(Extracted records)
►

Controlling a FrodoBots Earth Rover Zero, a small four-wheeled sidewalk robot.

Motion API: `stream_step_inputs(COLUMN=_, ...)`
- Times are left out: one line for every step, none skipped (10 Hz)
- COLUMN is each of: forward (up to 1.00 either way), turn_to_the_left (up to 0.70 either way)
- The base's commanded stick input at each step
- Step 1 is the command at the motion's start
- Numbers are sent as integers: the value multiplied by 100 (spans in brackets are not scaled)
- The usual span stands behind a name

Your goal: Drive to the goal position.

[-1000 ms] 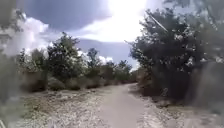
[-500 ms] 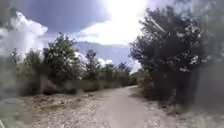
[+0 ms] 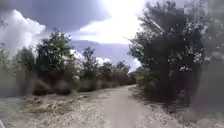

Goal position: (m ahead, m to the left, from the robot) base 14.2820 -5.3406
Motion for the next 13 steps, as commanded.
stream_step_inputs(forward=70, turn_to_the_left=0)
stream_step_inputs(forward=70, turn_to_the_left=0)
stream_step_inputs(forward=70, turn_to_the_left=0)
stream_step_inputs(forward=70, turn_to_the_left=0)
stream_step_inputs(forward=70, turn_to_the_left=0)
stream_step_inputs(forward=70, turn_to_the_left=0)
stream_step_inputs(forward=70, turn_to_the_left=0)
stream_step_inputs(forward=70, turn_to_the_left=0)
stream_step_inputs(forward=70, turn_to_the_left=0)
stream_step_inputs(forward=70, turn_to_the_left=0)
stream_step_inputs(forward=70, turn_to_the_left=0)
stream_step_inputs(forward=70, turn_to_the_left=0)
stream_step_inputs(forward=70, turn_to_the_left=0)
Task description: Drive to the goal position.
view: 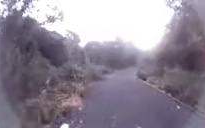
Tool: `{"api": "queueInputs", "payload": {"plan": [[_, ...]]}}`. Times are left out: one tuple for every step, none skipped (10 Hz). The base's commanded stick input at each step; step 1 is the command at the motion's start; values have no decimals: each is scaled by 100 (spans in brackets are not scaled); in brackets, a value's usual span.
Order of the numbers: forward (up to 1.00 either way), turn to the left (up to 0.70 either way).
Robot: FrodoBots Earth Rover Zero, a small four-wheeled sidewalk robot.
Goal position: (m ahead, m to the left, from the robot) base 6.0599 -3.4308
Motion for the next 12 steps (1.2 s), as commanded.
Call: {"api": "queueInputs", "payload": {"plan": [[85, 0], [85, -1], [85, -17], [85, -34], [85, -34], [85, -34], [85, -26], [85, -9], [85, -3], [85, 0], [85, 0], [85, -5]]}}
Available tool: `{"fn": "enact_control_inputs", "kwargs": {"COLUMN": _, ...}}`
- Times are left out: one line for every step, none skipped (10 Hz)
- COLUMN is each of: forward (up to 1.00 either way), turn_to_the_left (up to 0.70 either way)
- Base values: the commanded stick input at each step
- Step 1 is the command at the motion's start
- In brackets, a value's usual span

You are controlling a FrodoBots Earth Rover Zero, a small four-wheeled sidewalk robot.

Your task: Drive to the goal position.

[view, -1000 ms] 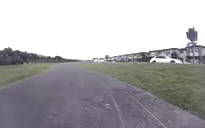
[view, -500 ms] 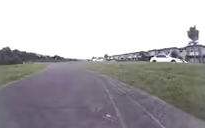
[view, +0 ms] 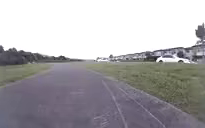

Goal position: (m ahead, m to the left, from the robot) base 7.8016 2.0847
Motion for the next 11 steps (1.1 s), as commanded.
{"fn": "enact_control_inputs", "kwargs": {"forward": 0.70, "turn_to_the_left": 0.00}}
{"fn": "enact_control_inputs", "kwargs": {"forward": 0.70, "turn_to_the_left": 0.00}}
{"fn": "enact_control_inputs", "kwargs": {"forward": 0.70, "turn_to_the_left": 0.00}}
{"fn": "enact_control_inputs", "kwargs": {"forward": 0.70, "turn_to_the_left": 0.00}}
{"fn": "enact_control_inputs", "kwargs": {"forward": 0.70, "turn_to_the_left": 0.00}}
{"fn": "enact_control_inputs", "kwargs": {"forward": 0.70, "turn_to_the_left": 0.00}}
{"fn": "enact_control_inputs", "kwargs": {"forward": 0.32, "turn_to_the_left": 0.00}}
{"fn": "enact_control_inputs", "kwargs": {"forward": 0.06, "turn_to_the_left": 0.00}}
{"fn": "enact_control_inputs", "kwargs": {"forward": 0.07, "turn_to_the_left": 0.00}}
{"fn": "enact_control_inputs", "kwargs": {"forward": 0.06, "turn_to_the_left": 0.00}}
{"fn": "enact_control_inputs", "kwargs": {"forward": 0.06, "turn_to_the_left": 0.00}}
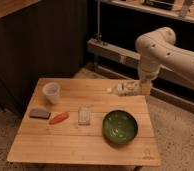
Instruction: Place the bottle in the ceramic bowl
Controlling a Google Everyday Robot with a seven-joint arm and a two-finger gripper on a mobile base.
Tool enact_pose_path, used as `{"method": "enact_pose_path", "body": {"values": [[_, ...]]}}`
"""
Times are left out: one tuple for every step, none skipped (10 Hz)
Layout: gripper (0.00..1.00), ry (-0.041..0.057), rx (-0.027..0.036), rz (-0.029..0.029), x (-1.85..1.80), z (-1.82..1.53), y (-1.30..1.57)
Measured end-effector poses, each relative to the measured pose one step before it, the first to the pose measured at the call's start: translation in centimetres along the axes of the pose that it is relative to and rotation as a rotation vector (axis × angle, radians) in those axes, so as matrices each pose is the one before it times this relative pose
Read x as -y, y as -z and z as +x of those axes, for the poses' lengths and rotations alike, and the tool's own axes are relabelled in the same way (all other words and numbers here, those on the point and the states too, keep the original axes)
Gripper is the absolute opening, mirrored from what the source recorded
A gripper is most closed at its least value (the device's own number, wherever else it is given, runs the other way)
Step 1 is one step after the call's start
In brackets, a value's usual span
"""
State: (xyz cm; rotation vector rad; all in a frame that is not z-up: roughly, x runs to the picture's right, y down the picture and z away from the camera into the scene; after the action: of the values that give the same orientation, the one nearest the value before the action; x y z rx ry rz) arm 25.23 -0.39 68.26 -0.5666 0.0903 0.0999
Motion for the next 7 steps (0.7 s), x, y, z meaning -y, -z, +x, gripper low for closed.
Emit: {"method": "enact_pose_path", "body": {"values": [[0.04,-0.00288,0.03542,-0.01383,-1.621,1.363,-0.553],[0.04,0.01256,0.04099,-0.01023,-1.507,0.181,-0.852],[0.04,0.01713,0.02817,-0.00634,-0.867,0.028,-1.002],[0.04,0.02067,0.02702,-0.00646,-0.677,-0.275,-1.423],[0.04,0.01807,0.01656,-0.00238,-0.423,-0.428,-1.238],[0.04,0.043,0.01887,-0.00328,-0.57,-0.972,-1.798],[0.04,0.03137,0.01457,-0.0037,-0.348,-0.614,-1.272]]}}
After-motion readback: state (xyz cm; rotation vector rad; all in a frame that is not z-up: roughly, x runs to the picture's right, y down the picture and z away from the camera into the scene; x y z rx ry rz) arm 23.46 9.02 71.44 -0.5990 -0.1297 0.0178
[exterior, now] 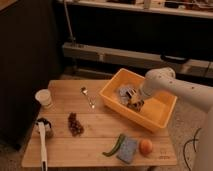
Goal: Wipe tray with eraser
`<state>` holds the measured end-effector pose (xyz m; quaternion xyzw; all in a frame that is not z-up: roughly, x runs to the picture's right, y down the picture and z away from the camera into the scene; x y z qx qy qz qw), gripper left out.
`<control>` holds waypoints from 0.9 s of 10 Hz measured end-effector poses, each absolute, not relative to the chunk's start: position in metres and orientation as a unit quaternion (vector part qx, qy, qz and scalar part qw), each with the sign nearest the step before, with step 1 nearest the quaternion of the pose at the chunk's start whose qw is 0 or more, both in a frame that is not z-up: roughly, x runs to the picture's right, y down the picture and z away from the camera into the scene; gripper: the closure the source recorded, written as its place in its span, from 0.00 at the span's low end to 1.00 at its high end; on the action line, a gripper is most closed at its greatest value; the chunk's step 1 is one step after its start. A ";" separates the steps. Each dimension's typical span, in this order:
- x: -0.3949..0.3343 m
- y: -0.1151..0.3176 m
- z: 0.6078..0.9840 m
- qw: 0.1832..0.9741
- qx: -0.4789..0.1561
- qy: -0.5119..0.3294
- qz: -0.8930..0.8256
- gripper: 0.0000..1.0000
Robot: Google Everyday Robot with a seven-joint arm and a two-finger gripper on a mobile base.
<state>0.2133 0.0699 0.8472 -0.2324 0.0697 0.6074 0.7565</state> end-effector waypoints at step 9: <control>0.304 0.079 0.860 0.725 -0.208 0.114 0.646 1.00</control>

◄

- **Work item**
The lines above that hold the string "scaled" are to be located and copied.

- **Reply to the exercise**
- Numbers are sent as integers: the value multiplied by 100 (spans in brackets are not scaled)
Tool: `{"api": "queueInputs", "payload": {"plan": [[_, ...]]}}`. Times are left out: one tuple for every step, none skipped (10 Hz). The base's commanded stick input at each step; step 1 is the command at the motion's start; values have no decimals: each is scaled by 100 (spans in brackets are not scaled); in brackets, a value's usual span.

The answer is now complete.